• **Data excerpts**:
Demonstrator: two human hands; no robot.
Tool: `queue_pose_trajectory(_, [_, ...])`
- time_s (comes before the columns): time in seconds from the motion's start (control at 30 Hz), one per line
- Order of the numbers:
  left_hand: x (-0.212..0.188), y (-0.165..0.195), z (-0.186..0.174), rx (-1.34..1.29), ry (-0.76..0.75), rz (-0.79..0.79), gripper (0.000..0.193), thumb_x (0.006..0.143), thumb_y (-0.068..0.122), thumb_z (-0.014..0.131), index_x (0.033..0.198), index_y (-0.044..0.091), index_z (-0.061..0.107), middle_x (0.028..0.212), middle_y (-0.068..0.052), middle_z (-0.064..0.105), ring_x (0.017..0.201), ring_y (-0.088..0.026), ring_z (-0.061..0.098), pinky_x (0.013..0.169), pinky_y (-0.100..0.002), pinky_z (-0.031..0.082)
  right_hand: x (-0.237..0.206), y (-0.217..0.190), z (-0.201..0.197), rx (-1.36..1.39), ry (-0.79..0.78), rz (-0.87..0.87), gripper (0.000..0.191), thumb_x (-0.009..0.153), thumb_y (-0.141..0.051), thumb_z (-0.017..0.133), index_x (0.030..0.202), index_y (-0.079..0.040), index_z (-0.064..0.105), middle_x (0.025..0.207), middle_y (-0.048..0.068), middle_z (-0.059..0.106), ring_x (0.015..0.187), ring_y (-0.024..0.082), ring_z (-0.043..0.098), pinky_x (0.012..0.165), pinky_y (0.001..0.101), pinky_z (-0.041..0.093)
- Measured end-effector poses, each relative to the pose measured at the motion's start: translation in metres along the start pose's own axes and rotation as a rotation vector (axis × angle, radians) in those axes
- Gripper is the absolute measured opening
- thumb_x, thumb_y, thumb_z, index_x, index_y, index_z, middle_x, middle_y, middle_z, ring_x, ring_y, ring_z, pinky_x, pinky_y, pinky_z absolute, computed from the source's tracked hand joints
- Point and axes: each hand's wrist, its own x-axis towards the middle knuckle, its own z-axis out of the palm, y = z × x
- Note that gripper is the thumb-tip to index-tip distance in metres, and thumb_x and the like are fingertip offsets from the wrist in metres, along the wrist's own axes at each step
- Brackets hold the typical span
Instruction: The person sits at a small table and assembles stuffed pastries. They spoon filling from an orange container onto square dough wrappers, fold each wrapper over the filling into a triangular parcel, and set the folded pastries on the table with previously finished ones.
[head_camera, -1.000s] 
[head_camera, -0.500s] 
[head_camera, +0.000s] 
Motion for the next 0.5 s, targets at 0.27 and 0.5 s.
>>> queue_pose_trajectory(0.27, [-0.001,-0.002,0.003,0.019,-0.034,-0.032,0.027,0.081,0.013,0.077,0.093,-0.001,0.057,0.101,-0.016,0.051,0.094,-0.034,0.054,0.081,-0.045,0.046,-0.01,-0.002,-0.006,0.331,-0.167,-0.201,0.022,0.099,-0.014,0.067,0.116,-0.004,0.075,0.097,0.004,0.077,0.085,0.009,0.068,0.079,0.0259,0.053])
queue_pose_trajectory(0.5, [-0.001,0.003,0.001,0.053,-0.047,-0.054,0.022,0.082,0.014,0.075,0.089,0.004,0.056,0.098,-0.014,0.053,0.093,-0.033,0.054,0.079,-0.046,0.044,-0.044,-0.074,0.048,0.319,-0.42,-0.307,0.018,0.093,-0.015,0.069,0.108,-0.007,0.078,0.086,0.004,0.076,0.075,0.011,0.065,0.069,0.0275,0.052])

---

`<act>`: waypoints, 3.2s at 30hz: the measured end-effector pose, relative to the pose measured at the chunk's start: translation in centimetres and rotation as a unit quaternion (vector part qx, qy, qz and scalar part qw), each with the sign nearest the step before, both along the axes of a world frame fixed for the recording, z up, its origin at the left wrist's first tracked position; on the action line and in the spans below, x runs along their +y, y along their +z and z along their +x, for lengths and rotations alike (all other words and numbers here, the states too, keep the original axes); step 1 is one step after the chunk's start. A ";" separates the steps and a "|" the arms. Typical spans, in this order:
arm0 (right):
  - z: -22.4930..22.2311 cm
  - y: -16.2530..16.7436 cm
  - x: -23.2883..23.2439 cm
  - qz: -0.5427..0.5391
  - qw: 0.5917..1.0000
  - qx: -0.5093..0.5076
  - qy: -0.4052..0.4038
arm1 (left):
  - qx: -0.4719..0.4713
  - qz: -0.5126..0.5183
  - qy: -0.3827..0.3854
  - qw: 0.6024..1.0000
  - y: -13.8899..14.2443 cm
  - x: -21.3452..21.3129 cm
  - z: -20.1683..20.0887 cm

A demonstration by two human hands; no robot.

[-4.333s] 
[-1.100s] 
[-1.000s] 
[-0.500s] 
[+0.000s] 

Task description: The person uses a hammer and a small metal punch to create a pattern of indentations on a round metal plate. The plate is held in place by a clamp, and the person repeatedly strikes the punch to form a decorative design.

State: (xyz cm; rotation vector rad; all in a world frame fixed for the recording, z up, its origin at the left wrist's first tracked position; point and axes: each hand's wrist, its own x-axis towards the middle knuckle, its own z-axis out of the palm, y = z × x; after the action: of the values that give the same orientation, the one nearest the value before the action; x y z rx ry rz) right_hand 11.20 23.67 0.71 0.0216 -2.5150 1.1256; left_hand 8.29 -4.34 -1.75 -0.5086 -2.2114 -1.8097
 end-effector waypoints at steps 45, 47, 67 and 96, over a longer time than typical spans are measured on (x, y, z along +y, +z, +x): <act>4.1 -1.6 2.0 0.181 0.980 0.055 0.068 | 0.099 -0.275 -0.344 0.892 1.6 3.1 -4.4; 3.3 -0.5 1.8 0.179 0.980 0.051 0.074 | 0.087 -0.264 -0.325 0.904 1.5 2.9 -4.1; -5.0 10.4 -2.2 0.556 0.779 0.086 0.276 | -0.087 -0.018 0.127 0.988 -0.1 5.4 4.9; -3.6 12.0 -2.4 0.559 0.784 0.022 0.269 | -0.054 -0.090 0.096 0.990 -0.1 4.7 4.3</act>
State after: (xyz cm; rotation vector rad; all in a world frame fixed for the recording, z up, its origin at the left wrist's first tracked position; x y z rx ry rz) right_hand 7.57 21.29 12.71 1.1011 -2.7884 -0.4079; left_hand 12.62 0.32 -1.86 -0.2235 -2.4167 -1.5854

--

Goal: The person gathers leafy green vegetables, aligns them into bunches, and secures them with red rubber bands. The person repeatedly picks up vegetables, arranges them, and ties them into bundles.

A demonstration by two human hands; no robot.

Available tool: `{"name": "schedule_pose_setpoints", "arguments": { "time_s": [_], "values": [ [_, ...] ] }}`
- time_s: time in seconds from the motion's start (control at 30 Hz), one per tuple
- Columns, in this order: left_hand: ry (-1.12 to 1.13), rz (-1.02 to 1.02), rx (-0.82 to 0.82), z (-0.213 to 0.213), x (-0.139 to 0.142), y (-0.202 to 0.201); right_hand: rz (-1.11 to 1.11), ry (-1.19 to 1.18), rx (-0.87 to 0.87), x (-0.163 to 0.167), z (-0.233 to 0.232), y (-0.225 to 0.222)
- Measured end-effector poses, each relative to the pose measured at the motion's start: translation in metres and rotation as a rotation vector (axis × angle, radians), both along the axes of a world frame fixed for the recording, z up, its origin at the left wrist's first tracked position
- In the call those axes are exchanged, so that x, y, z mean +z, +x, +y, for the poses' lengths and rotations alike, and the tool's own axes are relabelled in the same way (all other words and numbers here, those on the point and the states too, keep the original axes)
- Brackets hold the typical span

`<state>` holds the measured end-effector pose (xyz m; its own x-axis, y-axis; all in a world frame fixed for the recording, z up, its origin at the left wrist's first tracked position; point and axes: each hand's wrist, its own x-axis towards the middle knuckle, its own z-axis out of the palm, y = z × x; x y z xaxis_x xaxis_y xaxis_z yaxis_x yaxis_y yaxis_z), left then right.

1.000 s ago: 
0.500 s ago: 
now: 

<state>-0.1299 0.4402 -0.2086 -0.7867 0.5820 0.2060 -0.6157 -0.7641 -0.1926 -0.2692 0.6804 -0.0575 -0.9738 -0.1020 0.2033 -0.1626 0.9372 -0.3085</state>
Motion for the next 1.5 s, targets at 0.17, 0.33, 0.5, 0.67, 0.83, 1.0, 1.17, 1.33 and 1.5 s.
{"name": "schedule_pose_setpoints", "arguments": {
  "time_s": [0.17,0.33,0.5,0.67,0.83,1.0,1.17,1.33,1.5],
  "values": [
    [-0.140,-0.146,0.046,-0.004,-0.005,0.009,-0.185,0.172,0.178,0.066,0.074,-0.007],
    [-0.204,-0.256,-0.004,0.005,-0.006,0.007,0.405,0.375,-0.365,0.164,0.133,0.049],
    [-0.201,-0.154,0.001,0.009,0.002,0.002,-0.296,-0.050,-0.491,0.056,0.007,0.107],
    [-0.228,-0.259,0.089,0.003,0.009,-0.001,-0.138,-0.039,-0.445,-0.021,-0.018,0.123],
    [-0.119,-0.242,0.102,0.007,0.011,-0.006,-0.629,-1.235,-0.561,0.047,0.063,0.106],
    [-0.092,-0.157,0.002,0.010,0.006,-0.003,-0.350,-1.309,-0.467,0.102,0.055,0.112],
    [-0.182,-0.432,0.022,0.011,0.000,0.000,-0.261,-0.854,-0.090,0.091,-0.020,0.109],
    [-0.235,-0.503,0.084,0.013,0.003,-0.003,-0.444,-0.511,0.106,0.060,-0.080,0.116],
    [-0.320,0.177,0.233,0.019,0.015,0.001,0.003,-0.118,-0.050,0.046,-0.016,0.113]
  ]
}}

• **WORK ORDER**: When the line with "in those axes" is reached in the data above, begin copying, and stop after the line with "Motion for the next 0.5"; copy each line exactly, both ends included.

• **PROBLEM SOLUTION**:
- Measured end-effector poses, each relative to the pose measured at the motion's start: translation in metres along the start pose's own axes and rotation as a rotation vector (axis × angle, radians) in those axes
- Gripper is the absolute measured opening
- thumb_x, thumb_y, thumb_z, index_x, index_y, index_z, middle_x, middle_y, middle_z, ring_x, ring_y, ring_z, pinky_x, pinky_y, pinky_z absolute, computed from the source's tracked hand joints
- Point and axes: each hand's wrist, its own x-axis towards the middle knuckle, its own z-axis out of the palm, y = z × x
- Note that gripper is the thumb-tip to index-tip distance in metres, and thumb_x and the like are fingertip offsets from the wrist in metres, along the wrist's own axes at each step
- Brackets hold the typical span
Instruction: The person sits at a small table and assembles stuffed pastries. They spoon filling from an orange container onto square dough wrappers, fold each wrapper over the filling into a triangular parcel, and set the folded pastries on the table with previously finished ones.
[head_camera, -1.000s] 
[head_camera, -0.500s] 
[head_camera, +0.000s] 
Motion for the next 0.5 s, targets at 0.27 and 0.5 s.

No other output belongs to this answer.